## [TO DO]
For this listing, the lines between the one holding "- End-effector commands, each" and the one holding "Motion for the", inclusive, must be set down exactly.

+ + + +

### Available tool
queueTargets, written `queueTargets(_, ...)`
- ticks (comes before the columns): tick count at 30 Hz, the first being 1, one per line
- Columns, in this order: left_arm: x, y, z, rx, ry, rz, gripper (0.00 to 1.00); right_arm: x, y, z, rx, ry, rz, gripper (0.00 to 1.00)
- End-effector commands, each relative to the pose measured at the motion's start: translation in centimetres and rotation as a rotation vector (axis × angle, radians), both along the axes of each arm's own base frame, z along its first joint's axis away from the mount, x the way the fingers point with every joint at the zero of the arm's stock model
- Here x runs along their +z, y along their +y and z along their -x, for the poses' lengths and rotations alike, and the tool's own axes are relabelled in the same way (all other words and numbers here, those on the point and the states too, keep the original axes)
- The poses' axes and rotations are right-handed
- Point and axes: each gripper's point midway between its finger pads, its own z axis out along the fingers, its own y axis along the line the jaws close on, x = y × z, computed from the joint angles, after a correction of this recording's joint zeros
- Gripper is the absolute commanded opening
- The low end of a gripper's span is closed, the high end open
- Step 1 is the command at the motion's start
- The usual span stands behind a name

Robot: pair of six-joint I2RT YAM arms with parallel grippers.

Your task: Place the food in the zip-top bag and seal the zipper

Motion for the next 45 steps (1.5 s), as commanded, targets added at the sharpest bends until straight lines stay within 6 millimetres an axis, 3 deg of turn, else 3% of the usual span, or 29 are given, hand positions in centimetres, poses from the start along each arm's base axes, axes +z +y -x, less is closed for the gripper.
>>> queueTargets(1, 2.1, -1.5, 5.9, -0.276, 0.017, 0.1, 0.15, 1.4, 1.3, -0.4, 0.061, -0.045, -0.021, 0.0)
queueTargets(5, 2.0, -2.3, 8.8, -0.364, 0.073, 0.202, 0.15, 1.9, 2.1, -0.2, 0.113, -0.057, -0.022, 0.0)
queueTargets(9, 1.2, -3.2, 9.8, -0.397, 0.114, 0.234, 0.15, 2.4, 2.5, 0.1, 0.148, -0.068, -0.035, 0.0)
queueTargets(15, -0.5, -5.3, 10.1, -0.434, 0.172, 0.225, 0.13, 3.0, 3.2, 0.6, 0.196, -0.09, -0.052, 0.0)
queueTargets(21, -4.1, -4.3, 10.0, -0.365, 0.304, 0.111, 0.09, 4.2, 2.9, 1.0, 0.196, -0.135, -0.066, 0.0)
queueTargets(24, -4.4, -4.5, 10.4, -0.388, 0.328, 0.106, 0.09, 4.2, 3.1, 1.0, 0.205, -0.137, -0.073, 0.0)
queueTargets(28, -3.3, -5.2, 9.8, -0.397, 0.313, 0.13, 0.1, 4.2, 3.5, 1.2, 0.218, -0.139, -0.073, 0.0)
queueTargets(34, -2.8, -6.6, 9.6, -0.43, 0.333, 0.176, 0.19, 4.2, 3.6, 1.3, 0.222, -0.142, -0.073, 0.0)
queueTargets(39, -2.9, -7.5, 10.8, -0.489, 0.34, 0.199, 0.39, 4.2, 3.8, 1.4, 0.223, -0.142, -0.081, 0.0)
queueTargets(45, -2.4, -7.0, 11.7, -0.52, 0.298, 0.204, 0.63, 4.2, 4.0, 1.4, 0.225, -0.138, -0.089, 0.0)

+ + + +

## [REPLY TO THE EXERCISE]
- End-effector commands, each relative to the pose measured at the motion's start: translation in centimetres and rotation as a rotation vector (axis × angle, radians), both along the axes of each arm's own base frame, z along its first joint's axis away from the mount, x the way the fingers point with every joint at the zero of the arm's stock model
- Here x runs along their +z, y along their +y and z along their -x, for the poses' lengths and rotations alike, and the tool's own axes are relabelled in the same way (all other words and numbers here, those on the point and the states too, keep the original axes)
- The poses' axes and rotations are right-handed
- Point and axes: each gripper's point midway between its finger pads, its own z axis out along the fingers, its own y axis along the line the jaws close on, x = y × z, computed from the joint angles, after a correction of this recording's joint zeros
- Gripper is the absolute commanded opening
- The low end of a gripper's span is closed, the high end open
- Step 1 is the command at the motion's start
- The usual span stands behind a name

Robot: pair of six-joint I2RT YAM arms with parallel grippers.

Your task: Place the food in the zip-top bag and seal the zipper

Motion for the next 45 steps (1.5 s), as commanded, targets added at the sharpest bends until straight lines stay within 6 millimetres an axis, 3 deg of turn, else 3% of the usual span, or 29 are given, hand positions in centimetres, poses from the start along each arm's base axes, axes +z +y -x, less is closed for the gripper.

There is nothing more to the output.